■ **Exercise brief**
Would you please transcribe, exactly as written, the lines of the entries below starting at the one that holds "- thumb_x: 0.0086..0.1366" and ending at the one that holds "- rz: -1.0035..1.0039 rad", both included?

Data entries
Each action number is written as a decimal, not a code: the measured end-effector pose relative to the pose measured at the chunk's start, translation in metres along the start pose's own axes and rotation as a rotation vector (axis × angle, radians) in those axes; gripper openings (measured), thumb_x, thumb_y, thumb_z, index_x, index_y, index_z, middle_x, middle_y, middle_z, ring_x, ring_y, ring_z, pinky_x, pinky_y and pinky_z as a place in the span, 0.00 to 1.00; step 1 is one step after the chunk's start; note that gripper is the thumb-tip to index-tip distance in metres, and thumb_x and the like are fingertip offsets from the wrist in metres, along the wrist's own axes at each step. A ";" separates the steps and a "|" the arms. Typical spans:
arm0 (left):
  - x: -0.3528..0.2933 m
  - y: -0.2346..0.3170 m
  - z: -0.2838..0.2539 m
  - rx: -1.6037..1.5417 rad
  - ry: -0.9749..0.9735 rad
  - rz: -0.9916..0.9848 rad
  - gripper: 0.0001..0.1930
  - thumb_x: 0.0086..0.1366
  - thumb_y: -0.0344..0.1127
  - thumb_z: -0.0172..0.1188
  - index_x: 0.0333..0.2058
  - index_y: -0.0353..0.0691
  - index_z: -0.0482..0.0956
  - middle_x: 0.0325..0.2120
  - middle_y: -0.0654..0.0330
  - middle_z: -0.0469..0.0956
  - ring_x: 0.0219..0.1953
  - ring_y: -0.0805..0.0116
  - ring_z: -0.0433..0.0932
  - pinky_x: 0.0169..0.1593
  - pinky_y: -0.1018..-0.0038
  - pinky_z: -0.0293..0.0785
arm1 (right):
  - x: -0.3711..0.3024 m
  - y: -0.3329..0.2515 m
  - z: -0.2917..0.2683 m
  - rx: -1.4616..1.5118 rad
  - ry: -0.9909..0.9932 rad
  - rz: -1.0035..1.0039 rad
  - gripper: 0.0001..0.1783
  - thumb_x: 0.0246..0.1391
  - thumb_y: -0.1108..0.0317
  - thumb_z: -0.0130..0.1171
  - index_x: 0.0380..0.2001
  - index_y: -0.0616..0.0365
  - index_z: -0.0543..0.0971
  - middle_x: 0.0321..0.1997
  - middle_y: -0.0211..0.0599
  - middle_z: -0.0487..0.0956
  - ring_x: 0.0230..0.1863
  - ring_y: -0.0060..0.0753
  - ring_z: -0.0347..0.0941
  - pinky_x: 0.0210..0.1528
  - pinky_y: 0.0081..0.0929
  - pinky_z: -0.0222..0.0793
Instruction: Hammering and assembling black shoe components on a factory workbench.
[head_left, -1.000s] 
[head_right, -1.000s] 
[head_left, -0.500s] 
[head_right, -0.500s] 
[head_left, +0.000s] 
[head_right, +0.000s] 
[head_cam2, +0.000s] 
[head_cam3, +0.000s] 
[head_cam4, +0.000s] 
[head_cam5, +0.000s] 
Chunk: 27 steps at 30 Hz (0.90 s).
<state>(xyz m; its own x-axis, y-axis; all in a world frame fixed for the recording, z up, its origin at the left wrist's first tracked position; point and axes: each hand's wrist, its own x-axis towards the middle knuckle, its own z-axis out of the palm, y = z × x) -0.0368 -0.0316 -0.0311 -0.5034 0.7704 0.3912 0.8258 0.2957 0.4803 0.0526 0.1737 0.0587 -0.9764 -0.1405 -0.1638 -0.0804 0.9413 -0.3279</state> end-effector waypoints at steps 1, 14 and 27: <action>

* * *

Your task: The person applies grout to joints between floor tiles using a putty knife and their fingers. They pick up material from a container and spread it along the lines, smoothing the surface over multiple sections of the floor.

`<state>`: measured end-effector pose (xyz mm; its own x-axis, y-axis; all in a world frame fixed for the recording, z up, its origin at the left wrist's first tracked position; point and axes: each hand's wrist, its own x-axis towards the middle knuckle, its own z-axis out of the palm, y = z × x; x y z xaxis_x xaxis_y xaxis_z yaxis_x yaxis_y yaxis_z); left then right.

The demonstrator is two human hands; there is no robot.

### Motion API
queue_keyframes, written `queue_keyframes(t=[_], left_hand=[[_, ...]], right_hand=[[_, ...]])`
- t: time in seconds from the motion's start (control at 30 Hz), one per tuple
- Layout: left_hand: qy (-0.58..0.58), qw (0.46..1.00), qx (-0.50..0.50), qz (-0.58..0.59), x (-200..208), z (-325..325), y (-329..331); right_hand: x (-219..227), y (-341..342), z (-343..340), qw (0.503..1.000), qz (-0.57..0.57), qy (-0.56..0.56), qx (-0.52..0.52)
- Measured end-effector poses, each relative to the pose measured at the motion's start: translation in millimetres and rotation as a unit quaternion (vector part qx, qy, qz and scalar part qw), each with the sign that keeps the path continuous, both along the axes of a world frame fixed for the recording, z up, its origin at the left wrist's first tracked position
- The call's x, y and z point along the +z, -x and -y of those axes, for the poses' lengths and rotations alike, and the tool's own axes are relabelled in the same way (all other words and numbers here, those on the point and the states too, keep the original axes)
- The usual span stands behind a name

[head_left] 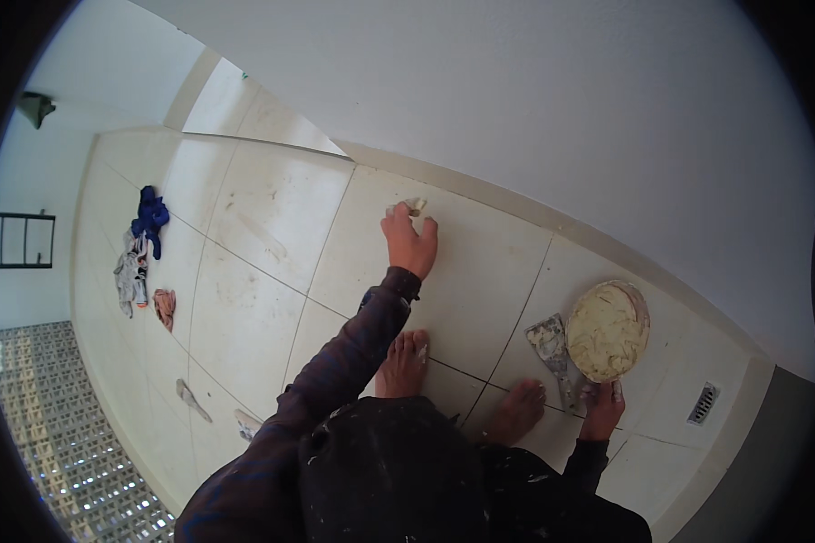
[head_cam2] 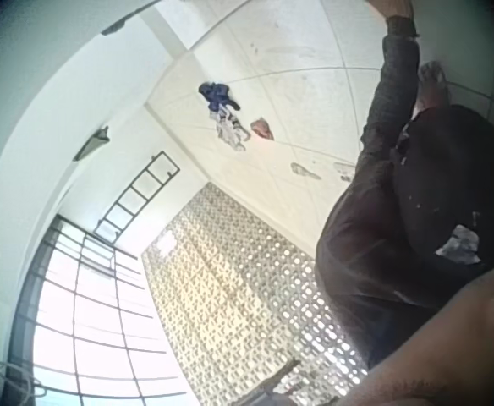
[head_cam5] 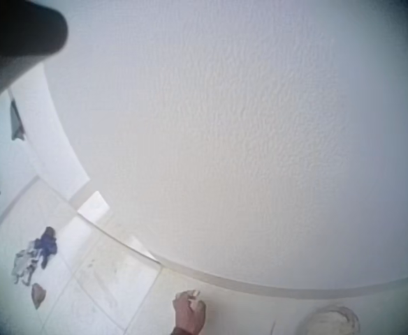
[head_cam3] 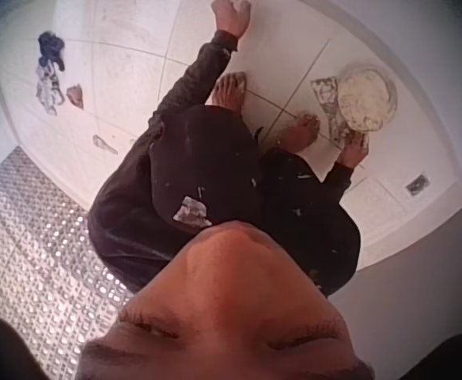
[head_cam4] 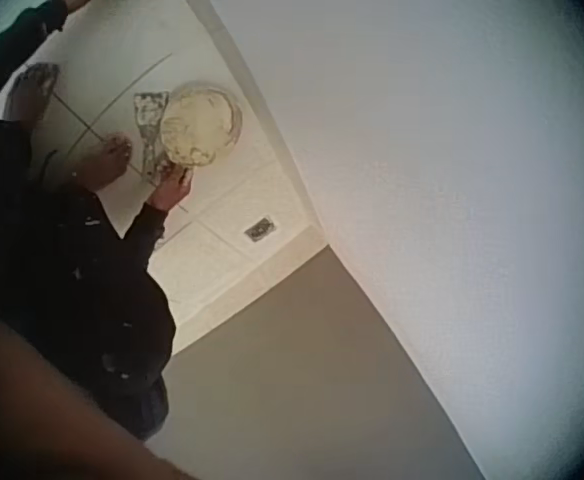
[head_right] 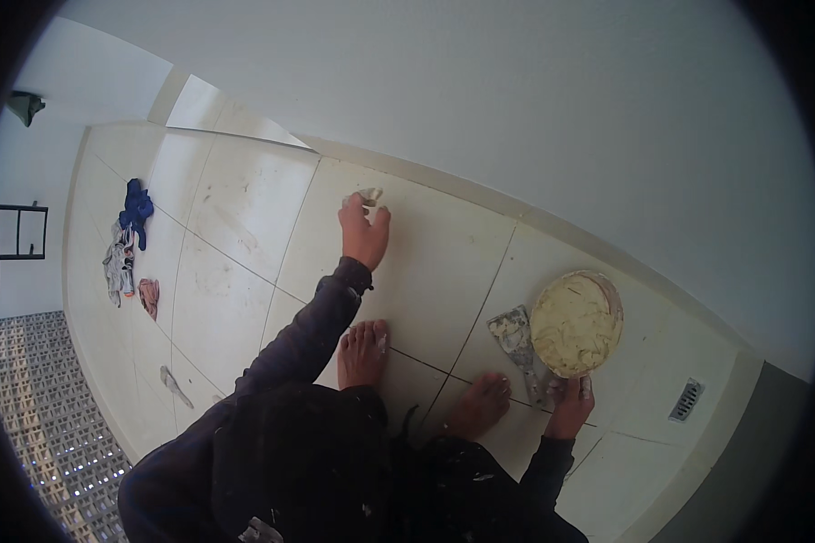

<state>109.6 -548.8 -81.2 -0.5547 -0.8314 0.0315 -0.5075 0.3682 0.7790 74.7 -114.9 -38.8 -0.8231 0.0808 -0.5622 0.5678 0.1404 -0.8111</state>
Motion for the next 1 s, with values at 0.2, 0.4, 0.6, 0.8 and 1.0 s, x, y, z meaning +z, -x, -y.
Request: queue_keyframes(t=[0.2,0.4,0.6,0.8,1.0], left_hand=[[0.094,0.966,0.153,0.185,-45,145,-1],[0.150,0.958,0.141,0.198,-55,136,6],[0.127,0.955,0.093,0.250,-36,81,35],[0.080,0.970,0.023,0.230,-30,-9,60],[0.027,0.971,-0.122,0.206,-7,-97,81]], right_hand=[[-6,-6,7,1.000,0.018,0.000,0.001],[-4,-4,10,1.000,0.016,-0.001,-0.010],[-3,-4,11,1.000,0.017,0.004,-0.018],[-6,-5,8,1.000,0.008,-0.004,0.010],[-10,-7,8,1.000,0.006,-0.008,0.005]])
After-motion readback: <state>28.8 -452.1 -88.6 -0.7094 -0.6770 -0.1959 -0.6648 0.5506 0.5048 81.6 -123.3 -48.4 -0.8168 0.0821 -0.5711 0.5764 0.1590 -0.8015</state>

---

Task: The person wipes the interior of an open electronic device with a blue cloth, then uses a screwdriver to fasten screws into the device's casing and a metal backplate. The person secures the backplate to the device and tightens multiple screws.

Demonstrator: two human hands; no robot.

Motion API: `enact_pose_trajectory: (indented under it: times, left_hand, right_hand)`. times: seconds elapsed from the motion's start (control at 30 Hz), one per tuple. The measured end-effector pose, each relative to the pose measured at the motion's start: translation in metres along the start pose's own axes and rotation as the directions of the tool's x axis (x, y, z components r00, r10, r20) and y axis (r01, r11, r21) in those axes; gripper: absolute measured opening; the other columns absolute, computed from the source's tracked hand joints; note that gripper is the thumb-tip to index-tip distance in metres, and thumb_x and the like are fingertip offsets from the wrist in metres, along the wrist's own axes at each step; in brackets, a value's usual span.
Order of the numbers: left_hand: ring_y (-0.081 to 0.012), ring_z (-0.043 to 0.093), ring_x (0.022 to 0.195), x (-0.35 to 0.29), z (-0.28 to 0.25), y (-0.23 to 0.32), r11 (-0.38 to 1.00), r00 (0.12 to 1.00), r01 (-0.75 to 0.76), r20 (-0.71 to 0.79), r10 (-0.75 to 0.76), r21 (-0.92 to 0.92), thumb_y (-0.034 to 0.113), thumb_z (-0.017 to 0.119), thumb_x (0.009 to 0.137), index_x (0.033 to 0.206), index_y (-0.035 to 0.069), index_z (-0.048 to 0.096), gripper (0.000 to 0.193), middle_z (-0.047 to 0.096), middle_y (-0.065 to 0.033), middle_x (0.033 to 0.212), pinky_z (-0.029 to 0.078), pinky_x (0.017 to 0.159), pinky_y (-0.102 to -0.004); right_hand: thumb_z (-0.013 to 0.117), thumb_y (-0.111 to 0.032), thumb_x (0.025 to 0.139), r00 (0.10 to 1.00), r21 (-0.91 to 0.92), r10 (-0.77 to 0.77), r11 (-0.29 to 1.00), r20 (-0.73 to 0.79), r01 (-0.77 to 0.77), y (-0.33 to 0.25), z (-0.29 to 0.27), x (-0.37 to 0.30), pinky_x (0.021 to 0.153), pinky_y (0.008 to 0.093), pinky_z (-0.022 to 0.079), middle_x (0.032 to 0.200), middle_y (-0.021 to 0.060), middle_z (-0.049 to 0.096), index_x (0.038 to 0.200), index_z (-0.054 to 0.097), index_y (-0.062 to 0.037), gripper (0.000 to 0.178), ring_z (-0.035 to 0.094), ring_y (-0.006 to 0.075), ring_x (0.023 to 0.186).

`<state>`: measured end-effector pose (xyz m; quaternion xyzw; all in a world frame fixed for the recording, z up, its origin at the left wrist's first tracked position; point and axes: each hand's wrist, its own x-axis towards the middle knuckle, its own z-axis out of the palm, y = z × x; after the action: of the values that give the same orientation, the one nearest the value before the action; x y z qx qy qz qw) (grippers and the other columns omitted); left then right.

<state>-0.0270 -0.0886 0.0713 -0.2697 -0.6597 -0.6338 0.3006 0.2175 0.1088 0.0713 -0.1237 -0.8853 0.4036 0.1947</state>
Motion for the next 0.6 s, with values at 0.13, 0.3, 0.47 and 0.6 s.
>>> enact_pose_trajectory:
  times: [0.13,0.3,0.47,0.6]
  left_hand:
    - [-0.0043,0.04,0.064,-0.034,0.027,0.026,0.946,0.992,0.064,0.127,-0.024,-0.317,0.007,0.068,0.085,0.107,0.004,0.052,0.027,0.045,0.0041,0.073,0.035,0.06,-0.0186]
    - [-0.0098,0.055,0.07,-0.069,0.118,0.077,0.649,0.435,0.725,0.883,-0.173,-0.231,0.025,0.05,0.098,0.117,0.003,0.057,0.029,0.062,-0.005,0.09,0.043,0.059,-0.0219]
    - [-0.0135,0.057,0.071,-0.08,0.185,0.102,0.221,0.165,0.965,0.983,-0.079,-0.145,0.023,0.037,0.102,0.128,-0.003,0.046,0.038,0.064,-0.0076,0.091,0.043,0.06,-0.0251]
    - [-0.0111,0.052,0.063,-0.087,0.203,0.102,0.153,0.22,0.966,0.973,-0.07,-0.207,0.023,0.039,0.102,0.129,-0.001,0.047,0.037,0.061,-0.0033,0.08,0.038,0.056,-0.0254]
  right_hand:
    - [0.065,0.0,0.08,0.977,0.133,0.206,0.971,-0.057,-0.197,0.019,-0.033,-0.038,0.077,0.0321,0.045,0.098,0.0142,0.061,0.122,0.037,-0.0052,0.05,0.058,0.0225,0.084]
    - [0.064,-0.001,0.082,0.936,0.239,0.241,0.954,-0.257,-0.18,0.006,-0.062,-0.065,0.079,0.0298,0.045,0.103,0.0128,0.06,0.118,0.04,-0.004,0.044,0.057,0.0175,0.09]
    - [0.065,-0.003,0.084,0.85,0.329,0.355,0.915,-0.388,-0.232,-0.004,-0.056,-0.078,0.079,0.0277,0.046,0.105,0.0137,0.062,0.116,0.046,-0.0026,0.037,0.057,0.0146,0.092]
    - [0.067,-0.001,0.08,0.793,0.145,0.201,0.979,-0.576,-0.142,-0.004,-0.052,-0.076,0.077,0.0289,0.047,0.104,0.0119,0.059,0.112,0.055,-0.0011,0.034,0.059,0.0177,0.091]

■ **Written answer**
  - thumb_x: 0.0086..0.1366
  - thumb_y: -0.0344..0.1127
  - thumb_z: -0.0172..0.1188
  - index_x: 0.0333..0.2058
  - index_y: -0.0353..0.0691
  - index_z: -0.0482..0.0956
  - middle_x: 0.0325..0.2120
  - middle_y: -0.0654..0.0330
  - middle_z: -0.0469..0.0956
  - ring_x: 0.0219..0.1953
  - ring_y: -0.0805..0.0116
  - ring_z: -0.0433..0.0932
  - pinky_x: 0.0169..0.1593
  - pinky_y: -0.1018..-0.0038
  - pinky_z: -0.0293..0.0785
arm1 (right):
  - x: -0.3711..0.3024 m
  - y: -0.3329..0.2515 m
  - z: -0.2917..0.2683 m
  - rx: -1.4616..1.5118 rad
  - ry: -0.9909..0.9932 rad
  - rz: -1.0035..1.0039 rad

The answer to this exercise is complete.